We learned to fetch the source code for any Squid branch or release using Bazaar from Squid’s source code hosted on Launchpad.
Have a go hero – fetching the source code
Using the command syntax that we learned in the previous section, fetch the source code for Squid version 3.0.stable25 from Launchpad.
bzr branch lp:squid/3.0/3.0.stable25
- Explanation: If we browse to the particular version on Launchpad, the version number used in the command becomes obvious.
Using binary packages
Squid binary packages are pre-compiled and ready to install software bundles. Binary packages are available in the software repositories of almost all Linux/Unix-based operating systems. Depending on the operating system, only stable and sometimes well tested beta versions make it to the software repositories, so they are ready for production use.
Squid can be installed using the source code we obtained in the previous section, using a package manager which, in turn, uses the binary package available for our operating system. Let’s have a detailed look at the ways in which we can install Squid.
Installing Squid from source code
Installing Squid from source code is a three step process:
- Select the features and operating system-specific settings.
- Compile the source code to generate the executables.
- Place the generated executables and other required files in their designated locations for Squid to function properly.
We can perform some of the above steps using automated tools that make the compilation and installation process relatively easy.
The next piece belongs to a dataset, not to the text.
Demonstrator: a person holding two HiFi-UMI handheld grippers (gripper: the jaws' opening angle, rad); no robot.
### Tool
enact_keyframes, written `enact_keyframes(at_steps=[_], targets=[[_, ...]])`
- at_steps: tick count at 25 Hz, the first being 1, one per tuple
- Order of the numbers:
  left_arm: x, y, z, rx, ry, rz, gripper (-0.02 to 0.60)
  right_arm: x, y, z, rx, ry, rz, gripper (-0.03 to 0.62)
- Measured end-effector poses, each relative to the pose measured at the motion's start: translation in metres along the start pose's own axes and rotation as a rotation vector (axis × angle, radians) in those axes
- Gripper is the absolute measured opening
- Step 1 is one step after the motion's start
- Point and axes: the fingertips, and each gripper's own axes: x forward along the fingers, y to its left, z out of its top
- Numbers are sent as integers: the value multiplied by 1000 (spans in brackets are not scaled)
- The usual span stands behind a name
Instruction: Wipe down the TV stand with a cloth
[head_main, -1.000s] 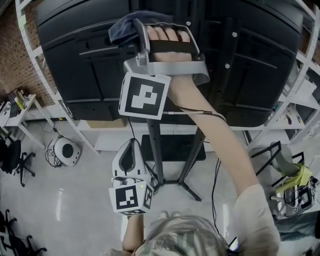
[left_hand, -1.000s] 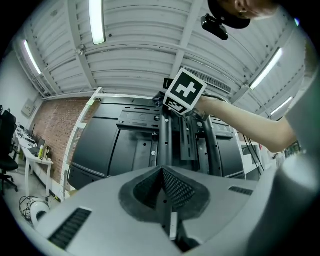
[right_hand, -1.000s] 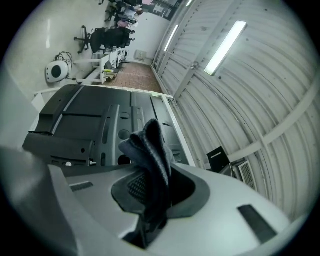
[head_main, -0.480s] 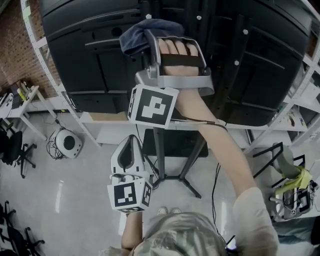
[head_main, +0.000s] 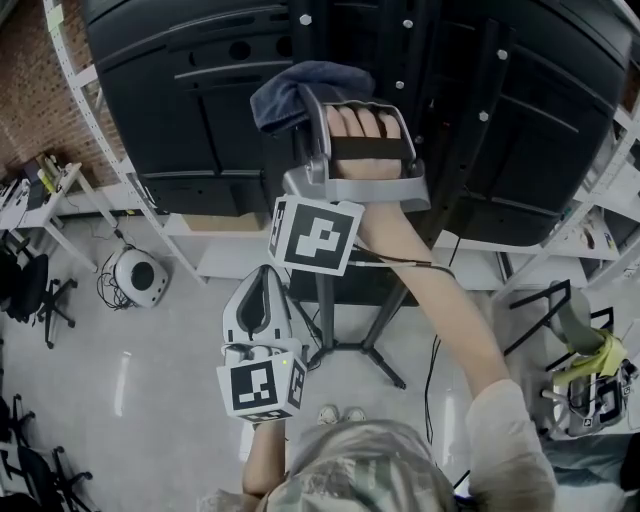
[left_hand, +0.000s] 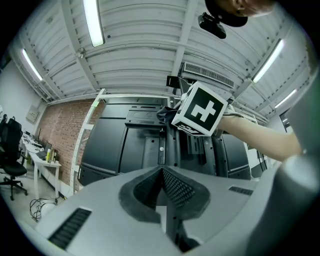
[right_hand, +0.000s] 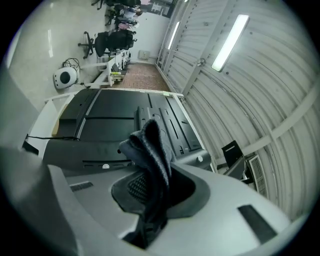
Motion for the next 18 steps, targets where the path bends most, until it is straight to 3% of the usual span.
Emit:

Compiling Squid is a process of compiling several files containing C/C++ source code and generating executables. Compiling Squid is really easy and can be done in a few steps. For compiling Squid, we need an ANSI C/C++ compliant compiler. If we already have a GNU C/C++ Compiler (GNU Compiler Collection (GCC) and g++, which are available on almost every Linux/Unix-based operating system by default), we are ready to begin the actual compilation.
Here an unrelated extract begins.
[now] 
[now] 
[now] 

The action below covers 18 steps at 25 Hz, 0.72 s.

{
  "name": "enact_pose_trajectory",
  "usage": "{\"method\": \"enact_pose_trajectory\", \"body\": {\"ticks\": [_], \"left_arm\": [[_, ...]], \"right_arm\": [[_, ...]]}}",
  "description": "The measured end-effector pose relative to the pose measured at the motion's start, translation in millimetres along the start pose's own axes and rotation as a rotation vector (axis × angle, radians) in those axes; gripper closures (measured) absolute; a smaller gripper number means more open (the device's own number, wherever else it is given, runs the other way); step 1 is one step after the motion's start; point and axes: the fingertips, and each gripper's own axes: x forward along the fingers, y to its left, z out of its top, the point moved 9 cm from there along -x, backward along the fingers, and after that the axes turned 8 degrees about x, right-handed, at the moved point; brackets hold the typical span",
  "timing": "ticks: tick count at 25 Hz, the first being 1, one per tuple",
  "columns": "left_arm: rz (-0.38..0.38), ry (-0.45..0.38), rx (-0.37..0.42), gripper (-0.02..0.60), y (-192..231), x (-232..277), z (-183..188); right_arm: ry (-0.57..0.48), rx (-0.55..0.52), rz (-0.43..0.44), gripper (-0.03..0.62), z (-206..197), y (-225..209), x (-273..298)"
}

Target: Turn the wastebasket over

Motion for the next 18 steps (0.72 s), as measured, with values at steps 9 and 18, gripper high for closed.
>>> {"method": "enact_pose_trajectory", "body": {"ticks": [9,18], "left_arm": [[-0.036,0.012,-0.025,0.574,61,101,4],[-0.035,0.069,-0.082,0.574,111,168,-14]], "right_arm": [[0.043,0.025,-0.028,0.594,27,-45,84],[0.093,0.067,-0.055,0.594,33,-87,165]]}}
Compiling Squid is a bit of a painful task compared to installing Squid from the binary package. However, we recommend compiling Squid from the source instead of using pre-compiled binaries. Let’s walk through a few advantages of compiling Squid from the source:
- While compiling we can enable extra features, which may not be enabled in the pre-compiled binary package.
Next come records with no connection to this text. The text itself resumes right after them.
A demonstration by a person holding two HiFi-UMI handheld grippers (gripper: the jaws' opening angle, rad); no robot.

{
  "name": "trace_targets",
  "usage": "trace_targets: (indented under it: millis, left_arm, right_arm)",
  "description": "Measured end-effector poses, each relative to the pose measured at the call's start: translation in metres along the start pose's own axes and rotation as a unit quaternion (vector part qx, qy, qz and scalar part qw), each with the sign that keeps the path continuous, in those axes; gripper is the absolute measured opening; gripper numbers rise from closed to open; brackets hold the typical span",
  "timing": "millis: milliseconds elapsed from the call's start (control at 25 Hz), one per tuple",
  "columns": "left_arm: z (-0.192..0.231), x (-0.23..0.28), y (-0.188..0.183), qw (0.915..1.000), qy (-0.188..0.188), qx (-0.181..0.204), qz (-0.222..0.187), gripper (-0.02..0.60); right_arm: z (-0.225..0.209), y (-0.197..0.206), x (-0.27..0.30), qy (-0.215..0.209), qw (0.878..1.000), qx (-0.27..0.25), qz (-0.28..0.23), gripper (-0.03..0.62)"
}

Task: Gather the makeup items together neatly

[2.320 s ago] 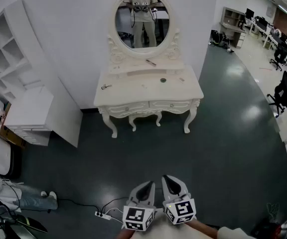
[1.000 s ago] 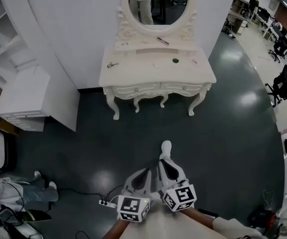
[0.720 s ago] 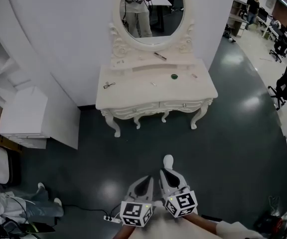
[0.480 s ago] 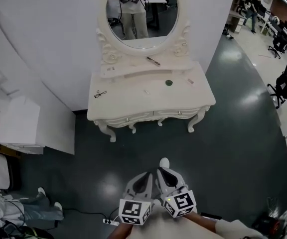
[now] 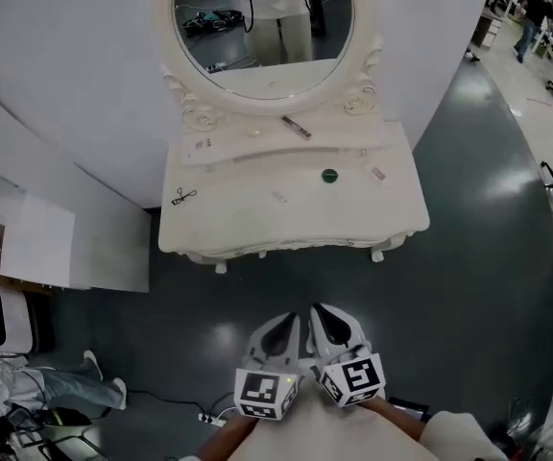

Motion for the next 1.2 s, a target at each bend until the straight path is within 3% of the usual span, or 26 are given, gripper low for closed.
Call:
trace_targets:
  millis: [560,1080,1200]
  left_arm:
    - [0.03,0.076,-0.04,0.9997,0.002,-0.004,0.023,-0.005]
    - [0.14,0.148,-0.075,0.9959,0.056,0.005,0.071,-0.005]
    - [0.163,0.162,-0.081,0.994,0.071,0.029,0.078,-0.005]
  right_arm:
    - [-0.053,-0.03,0.066,0.001,1.0,0.002,0.021,-0.006]
    - [-0.076,-0.069,0.191,0.057,0.998,0.0,0.031,-0.006]
    - [-0.078,-0.076,0.214,0.068,0.997,-0.006,0.033,-0.006]
Point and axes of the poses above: the fingertips, and each gripper's own axes: x forward along the fingers, z to its left, y out of its underside, the point moved 10 cm from there along -x, backward along the fingers, and after that the axes turned 4 degrees about x, right-handed, at the moved point
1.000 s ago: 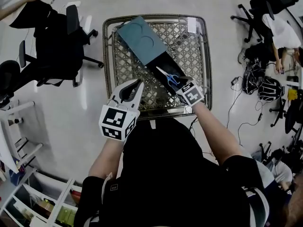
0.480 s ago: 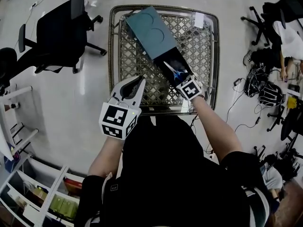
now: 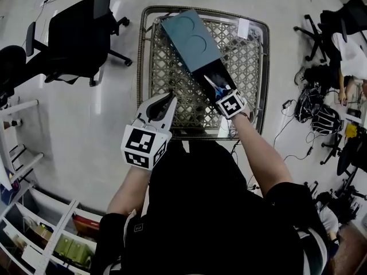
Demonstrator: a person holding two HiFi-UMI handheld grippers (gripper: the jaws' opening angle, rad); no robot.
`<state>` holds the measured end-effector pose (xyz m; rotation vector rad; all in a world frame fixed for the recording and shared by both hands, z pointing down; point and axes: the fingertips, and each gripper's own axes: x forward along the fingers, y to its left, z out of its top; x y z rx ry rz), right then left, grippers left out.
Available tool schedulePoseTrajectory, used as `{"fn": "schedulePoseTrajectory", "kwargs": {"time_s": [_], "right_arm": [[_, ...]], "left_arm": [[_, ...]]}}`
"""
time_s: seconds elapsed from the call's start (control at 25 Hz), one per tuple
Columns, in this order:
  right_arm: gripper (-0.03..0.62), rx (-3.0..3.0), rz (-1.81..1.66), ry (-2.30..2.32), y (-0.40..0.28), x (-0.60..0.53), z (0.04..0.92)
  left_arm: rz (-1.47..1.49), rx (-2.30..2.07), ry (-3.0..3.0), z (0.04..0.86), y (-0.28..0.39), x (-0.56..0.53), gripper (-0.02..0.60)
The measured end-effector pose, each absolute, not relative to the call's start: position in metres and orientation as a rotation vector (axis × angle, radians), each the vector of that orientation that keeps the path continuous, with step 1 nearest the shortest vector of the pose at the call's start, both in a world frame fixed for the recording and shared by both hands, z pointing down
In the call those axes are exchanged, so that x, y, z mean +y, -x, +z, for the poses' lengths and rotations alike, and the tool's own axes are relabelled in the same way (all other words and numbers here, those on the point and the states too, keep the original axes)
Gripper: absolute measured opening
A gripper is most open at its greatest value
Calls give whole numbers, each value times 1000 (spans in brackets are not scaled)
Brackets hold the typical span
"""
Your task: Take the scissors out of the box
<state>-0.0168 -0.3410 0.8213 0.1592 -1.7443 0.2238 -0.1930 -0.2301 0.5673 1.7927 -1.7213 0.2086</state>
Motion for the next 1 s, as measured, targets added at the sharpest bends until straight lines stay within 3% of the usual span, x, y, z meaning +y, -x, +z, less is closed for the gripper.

- When compiling, we can also disable extra features that are not needed for a particular environment. For example, we may not need Authentication helpers or ICMP support.
- configure probes the system for several features and enables or disables them accordingly, while pre-compiled binary packages will have the features detected for the system the source was compiled on.
- Using configure, we can specify an alternate location for installing Squid. We can even install Squid without root or super user privileges, which may not be possible with pre-compiled binary package.
Though compiling Squid from source has a lot of advantages over installing from the binary package, the binary package has its own advantages. For example, when we are in damage control mode or a crisis situation and we need to get the proxy server up and running really quickly, using a binary package for installation will provide a quicker installation.
Uncompressing the source archive
If we obtained the Squid in a compressed archive format, we must extract it before we can proceed any further. If we obtained Squid from Launchpad using Bazaar, we don’t need to perform this step.
tar -xvzf squid-3.1.10.tar.gz
tar is a popular command which is used to extract compressed archives of various types. On the other hand, it can also be used to compress many files into a single archive. The preceding command will extract the archive to a directory named squid-3.1.10.